Scraping with Beautiful Soup: Why won't the get_text method return the text of this element?

Question

Lately I've been working on a project in python that involves scraping a few websites for some proxies. The problem I'm running into with this is that when I try to scrape a certain well known proxy site, Beautiful Soup doesn't do what I expect when I ask it to find where the IPs are in the table of proxies.
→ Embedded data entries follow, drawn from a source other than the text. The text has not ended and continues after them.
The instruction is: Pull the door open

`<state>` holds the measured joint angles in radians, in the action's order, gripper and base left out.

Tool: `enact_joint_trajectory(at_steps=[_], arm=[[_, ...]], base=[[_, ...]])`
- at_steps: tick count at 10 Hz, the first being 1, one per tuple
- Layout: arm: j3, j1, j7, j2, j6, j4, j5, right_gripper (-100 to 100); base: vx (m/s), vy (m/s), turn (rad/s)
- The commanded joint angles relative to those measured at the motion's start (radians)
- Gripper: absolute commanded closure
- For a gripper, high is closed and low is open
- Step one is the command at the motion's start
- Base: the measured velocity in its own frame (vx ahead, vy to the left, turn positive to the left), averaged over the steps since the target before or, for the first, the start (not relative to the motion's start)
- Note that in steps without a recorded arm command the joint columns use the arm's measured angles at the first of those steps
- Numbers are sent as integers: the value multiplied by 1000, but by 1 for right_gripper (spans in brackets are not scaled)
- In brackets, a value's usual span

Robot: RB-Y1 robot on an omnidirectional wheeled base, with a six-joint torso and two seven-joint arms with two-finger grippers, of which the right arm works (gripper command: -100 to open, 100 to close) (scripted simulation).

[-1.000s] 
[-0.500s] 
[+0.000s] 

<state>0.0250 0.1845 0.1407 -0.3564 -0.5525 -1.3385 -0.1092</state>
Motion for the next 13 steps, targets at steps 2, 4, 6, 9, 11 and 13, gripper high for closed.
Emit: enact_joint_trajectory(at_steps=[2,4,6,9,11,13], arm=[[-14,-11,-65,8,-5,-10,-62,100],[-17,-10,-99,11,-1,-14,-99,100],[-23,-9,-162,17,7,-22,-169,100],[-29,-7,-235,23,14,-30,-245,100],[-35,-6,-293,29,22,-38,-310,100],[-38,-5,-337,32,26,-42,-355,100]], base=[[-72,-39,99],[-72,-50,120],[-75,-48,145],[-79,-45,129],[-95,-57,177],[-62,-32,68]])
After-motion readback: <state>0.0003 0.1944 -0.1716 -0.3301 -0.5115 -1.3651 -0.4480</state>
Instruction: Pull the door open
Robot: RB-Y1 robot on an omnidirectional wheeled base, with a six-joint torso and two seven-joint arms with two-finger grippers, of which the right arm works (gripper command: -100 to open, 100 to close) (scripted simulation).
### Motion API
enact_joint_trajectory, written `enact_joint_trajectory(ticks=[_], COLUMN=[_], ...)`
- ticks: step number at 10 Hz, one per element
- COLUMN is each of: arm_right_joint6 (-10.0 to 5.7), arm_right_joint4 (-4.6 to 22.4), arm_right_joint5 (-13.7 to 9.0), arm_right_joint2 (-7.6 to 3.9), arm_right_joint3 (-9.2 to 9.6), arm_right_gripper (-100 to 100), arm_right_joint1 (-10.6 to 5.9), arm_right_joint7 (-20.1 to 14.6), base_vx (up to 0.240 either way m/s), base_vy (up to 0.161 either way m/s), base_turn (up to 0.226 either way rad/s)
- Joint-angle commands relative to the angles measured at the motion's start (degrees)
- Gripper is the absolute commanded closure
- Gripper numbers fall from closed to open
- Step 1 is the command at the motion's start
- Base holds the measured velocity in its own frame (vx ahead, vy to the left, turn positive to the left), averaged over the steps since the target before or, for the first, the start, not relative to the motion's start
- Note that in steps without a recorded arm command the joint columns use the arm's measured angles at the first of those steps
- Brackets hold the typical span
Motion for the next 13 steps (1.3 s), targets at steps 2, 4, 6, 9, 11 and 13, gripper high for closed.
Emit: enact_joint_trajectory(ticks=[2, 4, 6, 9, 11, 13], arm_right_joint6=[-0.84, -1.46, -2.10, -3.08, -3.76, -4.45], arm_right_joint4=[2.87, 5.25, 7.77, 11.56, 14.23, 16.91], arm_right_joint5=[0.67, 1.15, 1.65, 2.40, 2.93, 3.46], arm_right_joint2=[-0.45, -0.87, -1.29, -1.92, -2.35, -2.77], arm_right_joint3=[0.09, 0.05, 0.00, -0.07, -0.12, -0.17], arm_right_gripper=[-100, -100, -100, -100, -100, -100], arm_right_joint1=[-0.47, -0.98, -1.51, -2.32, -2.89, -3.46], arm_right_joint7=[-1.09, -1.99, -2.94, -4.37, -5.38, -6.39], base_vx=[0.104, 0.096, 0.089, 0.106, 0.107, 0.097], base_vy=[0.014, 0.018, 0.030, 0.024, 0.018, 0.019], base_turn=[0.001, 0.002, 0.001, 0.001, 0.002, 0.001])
I'll attempt to scape for the IPs for each proxy, and I'll get outputs like this when I use Beautiful Soup's .get_text() method on the appropriate element.

...

.UbZT{display:none}
.f5fa{display:inline}
.Glj2{display:none}
.cUce{display:inline}
.zjUZ{display:none}
.GzLS{display:inline}
98120169.117.186373161218218.83839393101138154165203242 

...

Here's the element that I'm trying to parse (the td tag which contains the IP):

<td><span><style>
.lLXJ{display:none}
.qRCB{display:inline}
.qC69{display:none}
.V0zO{display:inline}
</style><span style="display: inline">190</span><span class="V0zO">.</span><span 
style="display:none">2</span><div style="display:none">20</div><span 
style="display:none">51</span><span style="display:none">56</span><div 
style="display:none">56</div><span style="display:none">61</span><span 
class="lLXJ">61</span><div style="display:none">61</div><span 
class="qC69">110</span><div 
style="display:none">110</div><span style="display:none">135</span><div 
style="display:none">135</div><span class="V0zO">221</span><span 
style="display:none">234</span><div style="display:none">234</div><span class="147">.
</span><span style="display: inline">29</span><div style="display:none">44</div><span 
style="display:none">228</span><span></span><span class="qC69">248</span>.<span 
style="display:none">7</span><span></span><span style="display:none">44</span><span 
class="qC69">44</span><span class="qC69">80</span><span></span><span 
style="display:none">85</span><span class="lLXJ">85</span><div 
style="display:none">85</div><span class="qC69">100</span><div 
style="display:none">100</div><span></span><span class="qC69">130</span><div 
style="display:none">130</div><div style="display:none">168</div>212<span 
style="display:none">230</span><span class="qC69">230</span><div 
style="display:none">230</div></span></td>

The actual text of this element is simply the IP for the proxy.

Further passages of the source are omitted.